Introduction to CooRTweet

Nicola Righetti & Paul Balluff 2023-05-24

Introduction

We introduce CooRTweet an R-Package for detecting coordinated behavior on Twitter. Coordinated behavior has been defined as “the act of making people and/or things involved in organized cooperation” (Giglietto et al. 2020, 872).

Coordinated behavior on social media has been used for political astroturfing (Keller et al. 2020), spreading inappropriate content (Giglietto et al. 2020), and activism. Detecting such behavior is crucial for academic research and investigative journalism.

Software for academic research and investigative journalism has been developed in the last few years to detect coordinated behavior, such as the CooRnet R package (Giglietto et al. 2020), which detects Coordinated Link Sharing Behavior (CLSB) and Coordinated Image Sharing on Facebook and Instagram (CooRnet website).

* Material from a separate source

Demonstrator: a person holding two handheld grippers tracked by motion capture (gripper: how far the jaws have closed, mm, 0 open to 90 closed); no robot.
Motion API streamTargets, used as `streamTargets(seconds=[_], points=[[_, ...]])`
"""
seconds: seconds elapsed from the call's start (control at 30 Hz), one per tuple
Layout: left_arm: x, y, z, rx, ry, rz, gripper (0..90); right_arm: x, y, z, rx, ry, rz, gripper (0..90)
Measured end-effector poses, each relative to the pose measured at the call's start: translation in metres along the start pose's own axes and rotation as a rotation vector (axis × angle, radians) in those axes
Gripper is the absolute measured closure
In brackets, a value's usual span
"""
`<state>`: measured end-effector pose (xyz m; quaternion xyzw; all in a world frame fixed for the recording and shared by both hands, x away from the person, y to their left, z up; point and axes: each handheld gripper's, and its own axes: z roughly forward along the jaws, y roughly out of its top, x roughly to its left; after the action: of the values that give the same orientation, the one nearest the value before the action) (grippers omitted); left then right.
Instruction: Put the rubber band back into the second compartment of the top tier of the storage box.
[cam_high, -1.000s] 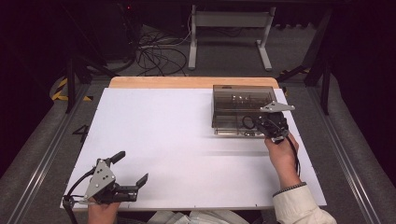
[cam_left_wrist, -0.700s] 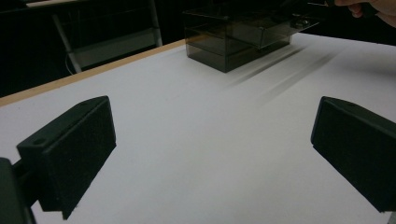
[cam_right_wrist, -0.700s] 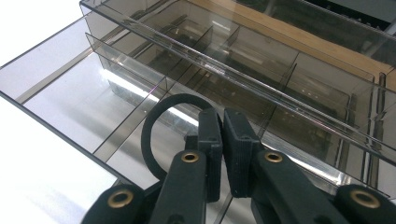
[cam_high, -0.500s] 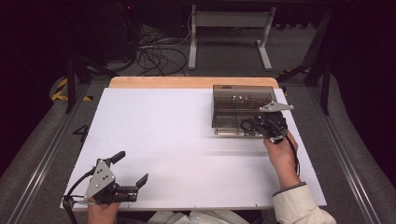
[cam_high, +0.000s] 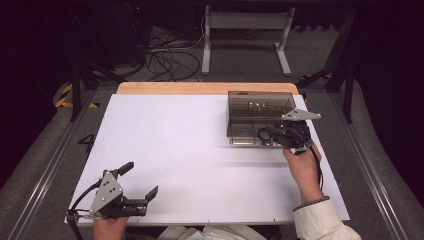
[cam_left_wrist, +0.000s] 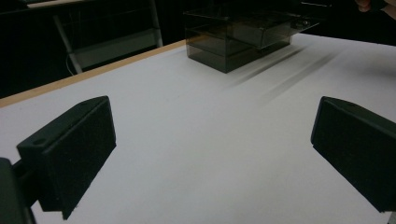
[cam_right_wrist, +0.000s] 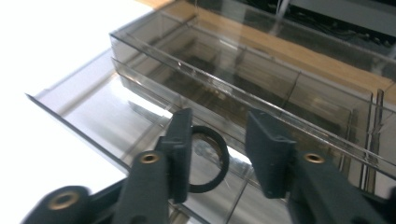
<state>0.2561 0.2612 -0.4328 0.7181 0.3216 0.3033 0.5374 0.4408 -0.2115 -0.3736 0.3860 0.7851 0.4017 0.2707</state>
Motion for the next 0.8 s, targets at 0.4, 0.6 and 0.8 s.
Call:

The CooRTweet package builds on the existing literature on coordinated behavior and the experience of previous software to provide an easy-to-use tool for detecting various coordinated networks on Twitter. The package is powered by data.table (Dowle and Srinivasan 2022) which makes efficient use of memory and is considerably fast.

The package works with data retrieved from the Twitter Academic API V2 in JSON format. The data can be conveniently collected with the R package academictwitteR and the function get_all_tweets, which retrieves tweets and users’ information at once. The CooRTweet convenience function load_data implements the state-of-the-art approach to parse large amount of JSON data in the fastest way currently possible (Eddelbuettel, Knapp, and Lemire 2023).

Modelling Coordinated behavior: Key Parameters

An action \(a\) on social media can be formalized as a user \(u\) posting content \(p\) at time \(t\):

\[a = (p, t)\]

Following the standard operationalization in literature, two or more users are defined as coordinated when they perform the same action at least \(r\) times, within a predefined time interval \(\tau\). This so-called “same action” can be operationalized in a variety of ways:

In CooRTweet we refer to the content on which we track the “same actions” as objects. In turn, each object constitutes a potentially coordinated action, which means that all potentially coordinated actions \(A\) are a set of unique objects: \(A = \{o_1, o_2, \ldots, o_n\}\).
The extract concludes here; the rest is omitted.